The use of shareholder rights plans as a defensive measure against undesirable takeover bids is a well-established practice in Canada. The Québec Bureau de décision et de revision en valeurs mobilières (Board of Review), a body of the Autorité des marchés financiers, was recently called upon to look at rights plans in an unusual fact situation. Invoking the principles of corporate democracy and public interest, the Board of Review issued a cease-trade order over a rights plan that was, unconventionally, adopted explicitly to prevent a shareholder from acquiring a ‘blocking position.’
Jaguar Nickel Inc. is a Québec mining exploration and development company with shares listed on the TSX. In January 2006, Jaguar sold all of its principal mining assets, leaving $30 million of cash on its balance sheet.
Shortly thereafter, Northern Financial Corporation began to buy Jaguar shares in the market. By September Northern and a partner had jointly acquired 14.6 per cent of Jaguar’s outstanding shares. Northern then requisitioned a special general meeting of shareholders with a view to replacing the directors of Jaguar with its own nominees, while declaring at the same time that it had no intention of making an offer to acquire all of the shares of Jaguar.
In the months leading up to that request, Jaguar had rejected Northern’s proposals that it combine its operations with a Northern-related entity. It informed Northern that it was seeking to enter into a transaction with a third party that the Jaguar board considered to be more beneficial to its shareholders.

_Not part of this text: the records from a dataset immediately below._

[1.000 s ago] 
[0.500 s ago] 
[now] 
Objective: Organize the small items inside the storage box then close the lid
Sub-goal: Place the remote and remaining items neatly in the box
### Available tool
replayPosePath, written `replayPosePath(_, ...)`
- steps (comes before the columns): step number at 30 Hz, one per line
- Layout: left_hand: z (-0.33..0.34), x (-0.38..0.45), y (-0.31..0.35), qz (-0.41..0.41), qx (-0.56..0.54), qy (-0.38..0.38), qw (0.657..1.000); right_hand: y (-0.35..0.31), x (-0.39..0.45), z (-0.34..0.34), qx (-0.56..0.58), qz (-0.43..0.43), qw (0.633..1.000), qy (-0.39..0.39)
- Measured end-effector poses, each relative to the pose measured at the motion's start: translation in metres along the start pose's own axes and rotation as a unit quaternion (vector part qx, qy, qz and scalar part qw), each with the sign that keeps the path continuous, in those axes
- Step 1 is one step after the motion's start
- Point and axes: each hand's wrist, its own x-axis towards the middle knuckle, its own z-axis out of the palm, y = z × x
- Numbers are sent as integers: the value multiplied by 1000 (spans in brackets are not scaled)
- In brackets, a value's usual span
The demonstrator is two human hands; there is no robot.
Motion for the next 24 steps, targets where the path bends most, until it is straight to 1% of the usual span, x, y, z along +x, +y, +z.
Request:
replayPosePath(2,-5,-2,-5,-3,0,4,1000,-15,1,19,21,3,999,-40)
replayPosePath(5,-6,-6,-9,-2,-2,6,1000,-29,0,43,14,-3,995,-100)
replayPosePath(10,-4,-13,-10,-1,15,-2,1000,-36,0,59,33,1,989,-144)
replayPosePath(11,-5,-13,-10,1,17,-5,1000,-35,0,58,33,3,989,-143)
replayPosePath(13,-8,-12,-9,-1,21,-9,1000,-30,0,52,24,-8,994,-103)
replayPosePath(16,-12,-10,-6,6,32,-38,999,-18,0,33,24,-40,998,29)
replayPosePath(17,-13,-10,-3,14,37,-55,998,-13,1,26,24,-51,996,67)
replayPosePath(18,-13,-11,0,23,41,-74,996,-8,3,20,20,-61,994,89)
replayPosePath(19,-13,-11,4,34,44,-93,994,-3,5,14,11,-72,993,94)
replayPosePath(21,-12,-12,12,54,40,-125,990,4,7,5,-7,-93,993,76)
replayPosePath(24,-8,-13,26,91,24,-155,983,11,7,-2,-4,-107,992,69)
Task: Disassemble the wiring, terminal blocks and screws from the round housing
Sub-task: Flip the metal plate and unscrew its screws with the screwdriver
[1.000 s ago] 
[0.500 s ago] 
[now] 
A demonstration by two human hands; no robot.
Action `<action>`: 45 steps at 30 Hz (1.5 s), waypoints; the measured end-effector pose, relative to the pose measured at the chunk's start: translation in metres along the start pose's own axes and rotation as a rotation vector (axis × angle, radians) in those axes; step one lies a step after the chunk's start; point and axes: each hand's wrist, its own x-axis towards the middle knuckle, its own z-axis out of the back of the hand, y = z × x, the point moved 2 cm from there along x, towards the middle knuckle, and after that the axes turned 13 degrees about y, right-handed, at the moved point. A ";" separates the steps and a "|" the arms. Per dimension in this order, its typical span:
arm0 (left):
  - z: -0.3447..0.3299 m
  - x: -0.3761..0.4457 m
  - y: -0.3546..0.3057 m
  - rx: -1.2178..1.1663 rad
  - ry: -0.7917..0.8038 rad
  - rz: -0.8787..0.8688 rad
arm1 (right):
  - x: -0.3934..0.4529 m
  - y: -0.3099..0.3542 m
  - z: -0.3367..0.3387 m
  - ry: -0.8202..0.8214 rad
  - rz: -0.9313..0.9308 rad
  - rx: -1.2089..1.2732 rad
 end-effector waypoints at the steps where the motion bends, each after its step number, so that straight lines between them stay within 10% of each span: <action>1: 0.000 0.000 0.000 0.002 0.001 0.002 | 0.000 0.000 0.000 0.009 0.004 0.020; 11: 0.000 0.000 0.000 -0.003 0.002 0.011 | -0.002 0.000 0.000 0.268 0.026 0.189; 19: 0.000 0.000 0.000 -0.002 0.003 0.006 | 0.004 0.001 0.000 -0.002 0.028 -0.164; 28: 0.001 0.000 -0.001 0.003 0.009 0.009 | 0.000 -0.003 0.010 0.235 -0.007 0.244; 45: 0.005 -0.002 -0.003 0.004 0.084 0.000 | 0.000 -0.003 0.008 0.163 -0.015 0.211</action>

Within hours of Northern’s requisition of the shareholder meeting, scheduled for December 2006, Jaguar announced the adoption of a rights plan. The dilutive effects of this plan would be triggered upon a shareholder acquiring a block of more than 15 per cent of Jaguar’s outstanding shares (as compared with the standard 20 per cent threshold). Jaguar justified this action on the basis that the acquisition of such a significant block of shares by Northern without an offer being made to all shareholders could have a prejudicial effect on its ongoing strategic alternative review and could deter other parties from proceeding with potential beneficial transactions involving the company.
Northern requested that the Board of Review exercise its power to prohibit the issuance of Jaguar shares in the context of the Jaguar plan.
The Board of Review effectively struck down the Jaguar plan on the basis of its ‘public interest’ jurisdiction. Although the Board acknowledged that it was "not a civil court that had been called upon to pronounce, as a matter of corporate law, on the legality" of the plan, it nonetheless proceeded to criticize the plan because of its discriminatory nature (to Northern), dilutive effect and improper purpose (namely, it was not for "capital raising"). The board also denounced the plan as an impediment to a "healthy corporate democratic process."
The board also pointed out that rights plans such as this, with a trigger at 15 per cent, could deter market accumulations that enhance liquidity to the benefit of all shareholders. It noted that of the 85 rights plans cited by the parties, only three had a 15 per cent threshold. Taken together, these amounted to an abuse of investors that warranted its intervention to protect the interest of shareholders and the integrity of the public markets.
The Board of Review did note that, by the time the requisitioned shareholder meeting would be held in December 2006, Jaguar would have had almost a year in which to realize an ‘alternative strategy.’ In other words, it could not be said that the plan was necessary to give the board of directors of Jaguar sufficient time to properly develop and pursue strategic alternatives for its shareholders.